Difference between Nephrotic and Nephritic Syndrome

The kidneys are vital organs that help filter waste products and excess fluid from the body. Nephrotic and nephritic syndromes are two types of kidney disorders that can lead to problems with this process. They are two distinct renal diseases that affect the kidney's filtering system. While both conditions affect the kidneys, they have different underlying causes, symptoms, and treatments. These conditions can cause a range of symptoms, including swelling, hypertension, and proteinuria. While both syndromes are characterized by abnormal kidney function, they differ in their underlying causes and treatment options.

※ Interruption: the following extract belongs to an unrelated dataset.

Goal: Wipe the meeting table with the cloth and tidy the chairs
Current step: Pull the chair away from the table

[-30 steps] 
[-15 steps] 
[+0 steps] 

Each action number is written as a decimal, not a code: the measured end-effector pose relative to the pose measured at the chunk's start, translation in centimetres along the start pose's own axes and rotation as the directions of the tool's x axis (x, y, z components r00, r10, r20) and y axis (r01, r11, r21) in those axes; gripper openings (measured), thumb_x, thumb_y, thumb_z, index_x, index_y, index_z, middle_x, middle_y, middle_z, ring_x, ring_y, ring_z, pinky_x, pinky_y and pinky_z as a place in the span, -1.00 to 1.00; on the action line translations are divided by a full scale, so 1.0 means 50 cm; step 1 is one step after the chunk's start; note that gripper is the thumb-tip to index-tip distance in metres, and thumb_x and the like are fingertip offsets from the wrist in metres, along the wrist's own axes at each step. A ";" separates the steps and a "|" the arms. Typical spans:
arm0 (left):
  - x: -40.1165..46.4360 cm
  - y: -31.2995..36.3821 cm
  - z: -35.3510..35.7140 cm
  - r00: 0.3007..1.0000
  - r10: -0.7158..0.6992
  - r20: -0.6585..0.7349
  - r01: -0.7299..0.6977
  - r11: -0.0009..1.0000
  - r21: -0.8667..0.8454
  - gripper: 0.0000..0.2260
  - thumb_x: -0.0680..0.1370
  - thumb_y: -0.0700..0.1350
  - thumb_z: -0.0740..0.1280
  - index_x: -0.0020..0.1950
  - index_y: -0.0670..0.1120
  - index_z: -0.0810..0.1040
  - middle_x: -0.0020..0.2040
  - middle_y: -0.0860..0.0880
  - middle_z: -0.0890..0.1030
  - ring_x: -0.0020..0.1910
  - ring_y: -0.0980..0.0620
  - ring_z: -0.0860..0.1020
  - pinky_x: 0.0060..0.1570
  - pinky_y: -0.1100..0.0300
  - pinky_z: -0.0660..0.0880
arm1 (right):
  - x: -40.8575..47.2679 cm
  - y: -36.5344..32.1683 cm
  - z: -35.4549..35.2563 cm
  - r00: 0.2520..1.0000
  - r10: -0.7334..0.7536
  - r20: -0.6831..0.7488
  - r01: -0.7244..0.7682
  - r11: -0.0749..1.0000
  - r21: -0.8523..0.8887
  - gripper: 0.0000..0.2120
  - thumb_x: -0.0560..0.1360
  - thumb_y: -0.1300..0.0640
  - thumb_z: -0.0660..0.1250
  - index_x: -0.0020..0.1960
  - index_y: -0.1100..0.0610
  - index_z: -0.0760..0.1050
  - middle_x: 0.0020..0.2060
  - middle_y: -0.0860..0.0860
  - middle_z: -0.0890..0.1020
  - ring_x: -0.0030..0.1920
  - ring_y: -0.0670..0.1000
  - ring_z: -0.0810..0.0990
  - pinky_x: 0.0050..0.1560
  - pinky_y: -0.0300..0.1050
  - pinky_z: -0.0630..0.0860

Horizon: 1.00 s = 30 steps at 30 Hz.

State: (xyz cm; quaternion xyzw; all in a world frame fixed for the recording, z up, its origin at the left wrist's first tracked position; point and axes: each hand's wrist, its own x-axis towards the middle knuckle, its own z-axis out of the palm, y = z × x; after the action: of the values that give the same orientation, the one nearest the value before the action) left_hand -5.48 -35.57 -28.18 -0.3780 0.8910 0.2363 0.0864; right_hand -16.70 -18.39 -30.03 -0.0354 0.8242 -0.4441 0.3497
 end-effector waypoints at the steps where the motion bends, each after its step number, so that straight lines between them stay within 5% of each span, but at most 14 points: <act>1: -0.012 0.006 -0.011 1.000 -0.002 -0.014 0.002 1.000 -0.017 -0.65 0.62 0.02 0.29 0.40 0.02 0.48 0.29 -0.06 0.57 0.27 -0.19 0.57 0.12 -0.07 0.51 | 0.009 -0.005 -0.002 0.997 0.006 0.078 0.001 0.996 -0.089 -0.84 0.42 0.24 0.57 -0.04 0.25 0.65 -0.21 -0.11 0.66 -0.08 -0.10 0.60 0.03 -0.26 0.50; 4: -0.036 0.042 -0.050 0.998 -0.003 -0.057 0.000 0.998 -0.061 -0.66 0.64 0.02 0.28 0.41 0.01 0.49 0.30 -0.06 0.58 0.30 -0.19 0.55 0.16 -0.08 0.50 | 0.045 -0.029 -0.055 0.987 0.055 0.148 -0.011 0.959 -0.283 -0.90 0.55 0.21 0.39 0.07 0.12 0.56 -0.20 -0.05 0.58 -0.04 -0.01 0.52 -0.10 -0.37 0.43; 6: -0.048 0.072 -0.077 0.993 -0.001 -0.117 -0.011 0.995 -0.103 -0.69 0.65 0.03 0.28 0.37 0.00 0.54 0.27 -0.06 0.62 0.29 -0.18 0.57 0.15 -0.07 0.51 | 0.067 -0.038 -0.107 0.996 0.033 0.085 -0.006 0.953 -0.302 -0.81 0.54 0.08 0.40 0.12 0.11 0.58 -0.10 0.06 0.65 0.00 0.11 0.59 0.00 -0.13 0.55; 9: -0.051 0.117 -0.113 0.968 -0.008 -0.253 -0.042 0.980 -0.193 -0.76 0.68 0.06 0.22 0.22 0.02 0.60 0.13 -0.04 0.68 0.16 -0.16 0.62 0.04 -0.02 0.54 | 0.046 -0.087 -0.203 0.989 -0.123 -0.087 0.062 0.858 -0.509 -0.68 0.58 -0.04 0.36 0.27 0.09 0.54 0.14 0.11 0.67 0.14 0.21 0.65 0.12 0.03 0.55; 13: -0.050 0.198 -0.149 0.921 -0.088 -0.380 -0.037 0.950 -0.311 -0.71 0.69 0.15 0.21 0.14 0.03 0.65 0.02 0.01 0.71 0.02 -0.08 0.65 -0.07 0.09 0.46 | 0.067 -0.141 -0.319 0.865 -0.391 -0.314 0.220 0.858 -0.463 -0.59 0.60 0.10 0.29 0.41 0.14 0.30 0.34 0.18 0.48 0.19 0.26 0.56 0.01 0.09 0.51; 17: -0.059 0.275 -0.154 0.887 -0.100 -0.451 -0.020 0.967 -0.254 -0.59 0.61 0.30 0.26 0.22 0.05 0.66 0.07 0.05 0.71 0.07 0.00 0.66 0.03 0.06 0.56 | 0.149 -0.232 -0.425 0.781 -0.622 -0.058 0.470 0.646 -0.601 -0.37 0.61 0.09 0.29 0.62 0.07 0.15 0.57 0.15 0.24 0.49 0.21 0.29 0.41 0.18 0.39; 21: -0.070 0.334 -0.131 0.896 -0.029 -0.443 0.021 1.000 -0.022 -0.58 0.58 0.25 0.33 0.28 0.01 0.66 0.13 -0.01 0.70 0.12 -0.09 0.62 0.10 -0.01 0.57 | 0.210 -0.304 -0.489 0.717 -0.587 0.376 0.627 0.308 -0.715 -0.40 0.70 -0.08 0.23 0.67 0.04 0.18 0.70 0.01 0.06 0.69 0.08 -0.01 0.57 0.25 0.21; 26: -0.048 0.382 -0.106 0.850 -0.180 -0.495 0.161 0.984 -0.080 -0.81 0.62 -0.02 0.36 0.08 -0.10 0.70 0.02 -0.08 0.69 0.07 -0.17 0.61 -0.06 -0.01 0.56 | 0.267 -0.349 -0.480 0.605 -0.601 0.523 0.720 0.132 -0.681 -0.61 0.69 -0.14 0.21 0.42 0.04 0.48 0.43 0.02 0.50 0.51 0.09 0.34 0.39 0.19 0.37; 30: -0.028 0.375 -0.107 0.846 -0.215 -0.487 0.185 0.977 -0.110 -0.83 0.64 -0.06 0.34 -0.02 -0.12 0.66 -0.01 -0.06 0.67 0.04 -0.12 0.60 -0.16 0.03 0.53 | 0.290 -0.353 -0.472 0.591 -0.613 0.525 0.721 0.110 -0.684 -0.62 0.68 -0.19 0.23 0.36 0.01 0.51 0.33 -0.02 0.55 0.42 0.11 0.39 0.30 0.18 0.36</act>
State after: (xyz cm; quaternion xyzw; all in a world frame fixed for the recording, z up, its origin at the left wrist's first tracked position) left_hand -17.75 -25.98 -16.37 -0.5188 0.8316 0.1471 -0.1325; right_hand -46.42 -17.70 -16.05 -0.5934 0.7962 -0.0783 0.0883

What is Nephrotic Syndrome?

Nephrotic syndrome is a medical condition that affects the kidneys and causes the body to excrete too much protein in the urine. The condition can have various underlying causes and can lead to serious complications if left untreated. However, there are many examples of nephrotic syndrome that demonstrate its diagnosis, treatment, and progression of the condition.

The glomeruli, which are tiny blood arteries that remove waste and extra fluid from the circulation, are the target focus of the nephrotic. It is characterized by the presence of high levels of protein in the urine, low levels of protein in the blood, swelling, and high levels of cholesterol in the blood. While the nephrotic syndrome is a serious condition that requires treatment, it has several uses in medicine and research.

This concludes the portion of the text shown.